Exercise brief:
Although the records contain pictures, none belong in the copy: restate word for word only the lines from the one with "Q: Find the black power" through the one with "point(42, 23)", both included.

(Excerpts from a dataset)

- Opening Delimiter -

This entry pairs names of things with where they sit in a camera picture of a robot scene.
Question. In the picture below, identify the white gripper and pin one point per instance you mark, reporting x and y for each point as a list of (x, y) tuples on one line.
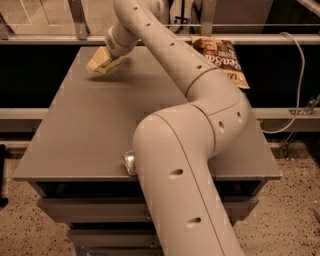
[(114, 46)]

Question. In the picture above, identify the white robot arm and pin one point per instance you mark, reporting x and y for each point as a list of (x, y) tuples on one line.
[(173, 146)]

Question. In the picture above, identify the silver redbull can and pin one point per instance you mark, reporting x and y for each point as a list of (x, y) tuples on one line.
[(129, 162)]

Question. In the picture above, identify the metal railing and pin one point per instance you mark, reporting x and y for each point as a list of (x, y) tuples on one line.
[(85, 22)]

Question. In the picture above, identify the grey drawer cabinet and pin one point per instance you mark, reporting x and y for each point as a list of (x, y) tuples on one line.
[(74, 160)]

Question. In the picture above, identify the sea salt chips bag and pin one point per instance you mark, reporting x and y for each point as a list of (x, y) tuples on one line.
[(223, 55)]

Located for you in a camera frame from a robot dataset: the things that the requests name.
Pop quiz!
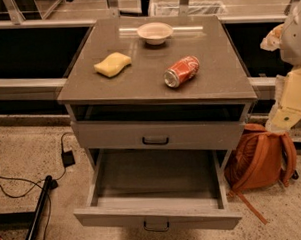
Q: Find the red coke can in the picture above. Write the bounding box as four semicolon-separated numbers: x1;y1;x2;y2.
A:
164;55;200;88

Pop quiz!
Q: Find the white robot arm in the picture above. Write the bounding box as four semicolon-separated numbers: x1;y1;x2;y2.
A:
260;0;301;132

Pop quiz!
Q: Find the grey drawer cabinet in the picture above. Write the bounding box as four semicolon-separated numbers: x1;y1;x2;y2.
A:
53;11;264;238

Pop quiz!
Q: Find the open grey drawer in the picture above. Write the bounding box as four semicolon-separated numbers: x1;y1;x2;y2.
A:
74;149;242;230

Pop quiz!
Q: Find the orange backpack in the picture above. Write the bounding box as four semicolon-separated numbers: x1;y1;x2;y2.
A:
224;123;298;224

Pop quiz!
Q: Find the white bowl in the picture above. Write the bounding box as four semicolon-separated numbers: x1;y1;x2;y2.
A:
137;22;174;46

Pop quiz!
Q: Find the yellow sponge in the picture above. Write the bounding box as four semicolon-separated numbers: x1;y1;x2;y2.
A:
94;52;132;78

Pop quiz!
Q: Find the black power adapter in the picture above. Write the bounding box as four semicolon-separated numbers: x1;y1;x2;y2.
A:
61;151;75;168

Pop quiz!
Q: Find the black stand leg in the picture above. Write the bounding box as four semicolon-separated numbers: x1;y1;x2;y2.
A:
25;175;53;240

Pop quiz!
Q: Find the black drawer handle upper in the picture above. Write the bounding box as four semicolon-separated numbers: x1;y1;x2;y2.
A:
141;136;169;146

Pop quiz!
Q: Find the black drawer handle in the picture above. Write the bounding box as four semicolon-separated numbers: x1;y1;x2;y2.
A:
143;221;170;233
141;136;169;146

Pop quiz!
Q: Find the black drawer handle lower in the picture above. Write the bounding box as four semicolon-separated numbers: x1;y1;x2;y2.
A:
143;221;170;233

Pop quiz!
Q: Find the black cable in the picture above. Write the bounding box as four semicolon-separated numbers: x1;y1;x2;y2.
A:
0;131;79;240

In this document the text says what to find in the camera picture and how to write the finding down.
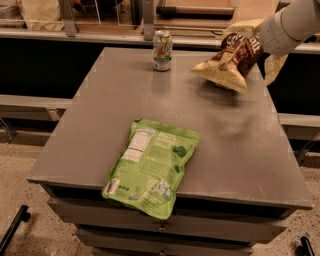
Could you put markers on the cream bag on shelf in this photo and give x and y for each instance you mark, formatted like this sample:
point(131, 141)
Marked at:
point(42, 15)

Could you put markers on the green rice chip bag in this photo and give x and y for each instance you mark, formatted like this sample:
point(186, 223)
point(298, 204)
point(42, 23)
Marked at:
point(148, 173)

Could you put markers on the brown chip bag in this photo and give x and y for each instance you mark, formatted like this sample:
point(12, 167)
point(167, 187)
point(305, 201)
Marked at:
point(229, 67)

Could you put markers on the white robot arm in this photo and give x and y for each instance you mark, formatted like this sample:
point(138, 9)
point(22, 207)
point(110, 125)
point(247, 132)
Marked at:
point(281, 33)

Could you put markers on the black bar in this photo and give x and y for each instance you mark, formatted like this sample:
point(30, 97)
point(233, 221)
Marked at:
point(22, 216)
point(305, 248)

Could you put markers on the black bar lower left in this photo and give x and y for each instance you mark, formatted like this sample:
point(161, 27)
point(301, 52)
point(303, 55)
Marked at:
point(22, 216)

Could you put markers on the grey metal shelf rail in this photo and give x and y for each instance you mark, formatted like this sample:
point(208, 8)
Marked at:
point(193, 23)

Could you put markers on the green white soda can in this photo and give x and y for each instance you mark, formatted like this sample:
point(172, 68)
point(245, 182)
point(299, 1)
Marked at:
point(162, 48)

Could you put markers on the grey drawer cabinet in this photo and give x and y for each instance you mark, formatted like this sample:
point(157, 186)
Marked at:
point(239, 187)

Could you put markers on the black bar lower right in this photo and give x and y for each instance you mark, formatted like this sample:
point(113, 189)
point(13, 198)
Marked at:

- Closing Delimiter -
- Opening Delimiter -

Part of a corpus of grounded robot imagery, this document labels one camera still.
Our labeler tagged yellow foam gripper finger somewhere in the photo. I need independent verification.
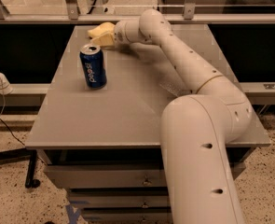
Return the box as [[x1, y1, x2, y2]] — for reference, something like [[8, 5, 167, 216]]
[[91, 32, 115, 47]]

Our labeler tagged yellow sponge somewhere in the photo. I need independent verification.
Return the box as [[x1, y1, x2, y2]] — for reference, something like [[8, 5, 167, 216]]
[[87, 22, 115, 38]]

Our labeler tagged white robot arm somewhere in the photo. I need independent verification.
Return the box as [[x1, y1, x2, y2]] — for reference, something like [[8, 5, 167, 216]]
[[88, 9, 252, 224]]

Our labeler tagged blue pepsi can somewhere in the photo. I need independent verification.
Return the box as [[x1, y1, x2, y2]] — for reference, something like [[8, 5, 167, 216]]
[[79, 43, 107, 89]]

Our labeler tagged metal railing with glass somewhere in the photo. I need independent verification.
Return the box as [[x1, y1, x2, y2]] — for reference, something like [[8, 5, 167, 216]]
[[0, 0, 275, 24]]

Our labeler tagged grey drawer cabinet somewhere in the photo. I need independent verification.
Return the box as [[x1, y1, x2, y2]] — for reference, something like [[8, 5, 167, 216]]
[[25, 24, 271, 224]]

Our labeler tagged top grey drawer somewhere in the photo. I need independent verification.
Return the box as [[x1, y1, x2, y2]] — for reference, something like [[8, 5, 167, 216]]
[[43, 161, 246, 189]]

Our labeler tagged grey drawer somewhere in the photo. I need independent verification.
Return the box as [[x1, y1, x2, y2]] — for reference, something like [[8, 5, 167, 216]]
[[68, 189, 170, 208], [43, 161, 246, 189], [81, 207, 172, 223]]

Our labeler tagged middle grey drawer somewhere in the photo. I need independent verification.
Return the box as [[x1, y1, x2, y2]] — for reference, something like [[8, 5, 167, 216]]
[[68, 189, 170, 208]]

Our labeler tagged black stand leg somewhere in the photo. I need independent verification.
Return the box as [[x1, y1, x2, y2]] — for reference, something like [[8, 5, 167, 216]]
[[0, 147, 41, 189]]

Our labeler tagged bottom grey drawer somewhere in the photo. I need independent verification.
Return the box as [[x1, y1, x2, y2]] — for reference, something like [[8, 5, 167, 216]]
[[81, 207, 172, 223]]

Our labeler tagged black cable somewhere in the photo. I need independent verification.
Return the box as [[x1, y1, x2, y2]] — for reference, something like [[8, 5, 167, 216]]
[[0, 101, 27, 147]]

- Closing Delimiter -
- Opening Delimiter -

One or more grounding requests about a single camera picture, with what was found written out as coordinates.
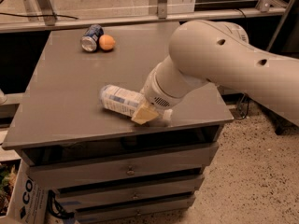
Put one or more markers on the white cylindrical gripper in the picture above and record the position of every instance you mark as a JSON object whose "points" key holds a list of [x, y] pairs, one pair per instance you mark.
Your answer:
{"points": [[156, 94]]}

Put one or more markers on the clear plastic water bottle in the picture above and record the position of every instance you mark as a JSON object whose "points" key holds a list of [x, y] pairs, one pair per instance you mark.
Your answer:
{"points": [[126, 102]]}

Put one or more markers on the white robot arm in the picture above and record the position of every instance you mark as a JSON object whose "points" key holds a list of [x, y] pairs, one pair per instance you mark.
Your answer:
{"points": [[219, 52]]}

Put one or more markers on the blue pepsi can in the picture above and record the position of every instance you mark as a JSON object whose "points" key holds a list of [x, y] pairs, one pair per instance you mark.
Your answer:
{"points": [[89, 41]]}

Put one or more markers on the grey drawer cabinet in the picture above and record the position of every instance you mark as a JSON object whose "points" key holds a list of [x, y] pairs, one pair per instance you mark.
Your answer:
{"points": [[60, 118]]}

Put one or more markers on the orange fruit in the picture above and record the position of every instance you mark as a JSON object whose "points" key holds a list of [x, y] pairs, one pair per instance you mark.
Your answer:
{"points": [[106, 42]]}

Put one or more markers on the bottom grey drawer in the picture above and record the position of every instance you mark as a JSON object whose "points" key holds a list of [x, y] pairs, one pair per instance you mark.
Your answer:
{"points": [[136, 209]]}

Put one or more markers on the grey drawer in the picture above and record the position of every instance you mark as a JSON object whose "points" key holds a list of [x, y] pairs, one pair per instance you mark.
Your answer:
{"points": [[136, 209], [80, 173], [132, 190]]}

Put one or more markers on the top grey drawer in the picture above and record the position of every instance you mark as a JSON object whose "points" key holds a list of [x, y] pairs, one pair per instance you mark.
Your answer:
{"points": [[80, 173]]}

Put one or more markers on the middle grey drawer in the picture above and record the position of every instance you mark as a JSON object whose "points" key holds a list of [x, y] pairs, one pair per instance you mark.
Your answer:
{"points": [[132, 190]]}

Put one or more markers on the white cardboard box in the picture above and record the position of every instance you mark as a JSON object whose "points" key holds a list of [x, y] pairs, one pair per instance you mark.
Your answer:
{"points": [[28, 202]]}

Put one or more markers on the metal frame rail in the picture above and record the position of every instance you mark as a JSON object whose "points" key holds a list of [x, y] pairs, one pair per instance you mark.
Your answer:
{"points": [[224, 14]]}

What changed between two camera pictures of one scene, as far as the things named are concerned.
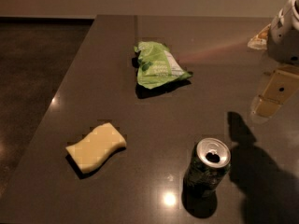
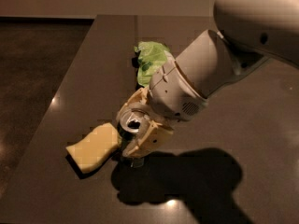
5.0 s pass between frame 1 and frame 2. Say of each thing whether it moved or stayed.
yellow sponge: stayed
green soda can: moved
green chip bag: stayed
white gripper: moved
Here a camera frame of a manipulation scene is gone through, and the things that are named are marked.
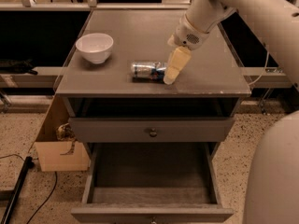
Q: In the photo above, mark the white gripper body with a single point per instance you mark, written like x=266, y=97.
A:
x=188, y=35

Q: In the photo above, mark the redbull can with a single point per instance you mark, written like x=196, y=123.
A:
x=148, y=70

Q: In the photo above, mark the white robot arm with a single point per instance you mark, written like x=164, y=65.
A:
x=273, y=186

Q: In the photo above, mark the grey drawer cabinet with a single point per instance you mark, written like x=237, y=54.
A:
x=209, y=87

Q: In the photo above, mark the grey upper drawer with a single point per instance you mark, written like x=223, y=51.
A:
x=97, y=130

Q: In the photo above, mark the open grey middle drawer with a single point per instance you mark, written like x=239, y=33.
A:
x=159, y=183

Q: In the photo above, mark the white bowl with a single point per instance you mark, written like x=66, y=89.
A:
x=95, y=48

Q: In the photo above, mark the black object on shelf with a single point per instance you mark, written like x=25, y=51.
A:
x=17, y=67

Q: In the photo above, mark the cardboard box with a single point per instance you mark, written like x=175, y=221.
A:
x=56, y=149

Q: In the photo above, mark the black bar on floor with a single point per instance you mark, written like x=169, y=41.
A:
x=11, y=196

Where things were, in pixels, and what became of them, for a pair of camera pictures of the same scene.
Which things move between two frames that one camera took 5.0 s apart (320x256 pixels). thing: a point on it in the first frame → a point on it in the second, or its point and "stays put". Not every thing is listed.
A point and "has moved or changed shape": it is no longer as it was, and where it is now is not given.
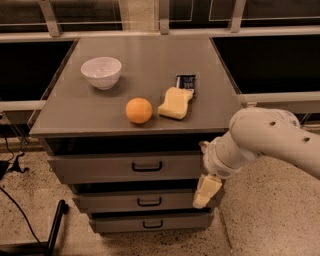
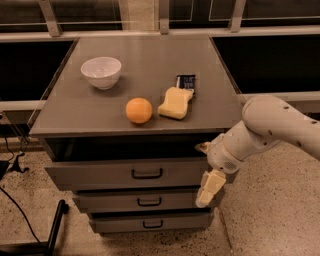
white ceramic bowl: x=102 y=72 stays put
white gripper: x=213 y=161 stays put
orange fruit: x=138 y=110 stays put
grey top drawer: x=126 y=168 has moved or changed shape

- Closing Delimiter -

Solution below:
Q: Find the black power adapter in the picture above. Write the bounding box as four semicolon-separated numbers: x1;y1;x2;y2.
A:
61;151;75;168

Pop quiz!
Q: Find the black stand leg in the picture above. Write the bounding box as four semicolon-separated numbers: x1;y1;x2;y2.
A:
25;175;53;240

Pop quiz!
Q: Find the black drawer handle upper in the picture above. Write the bounding box as four semicolon-separated numbers: x1;y1;x2;y2.
A:
141;136;169;146

Pop quiz!
Q: Find the black drawer handle in the picture above. Write the bounding box as four semicolon-separated numbers: x1;y1;x2;y2.
A:
143;221;170;233
141;136;169;146

Pop quiz!
Q: Find the black drawer handle lower in the picture above. Write the bounding box as four semicolon-separated numbers: x1;y1;x2;y2.
A:
143;221;170;233

Pop quiz!
Q: Find the black cable in the picture above. Write the bounding box as four semicolon-separated numbers: x1;y1;x2;y2.
A:
0;131;79;240

In this document the text says what to find in the camera picture and how to write the finding down.
Could you put markers on the cream bag on shelf in this photo and give x and y for each instance you mark, formatted like this sample:
point(131, 141)
Marked at:
point(42, 15)

Could you put markers on the green rice chip bag in this photo and give x and y for each instance you mark, formatted like this sample:
point(186, 223)
point(298, 204)
point(42, 23)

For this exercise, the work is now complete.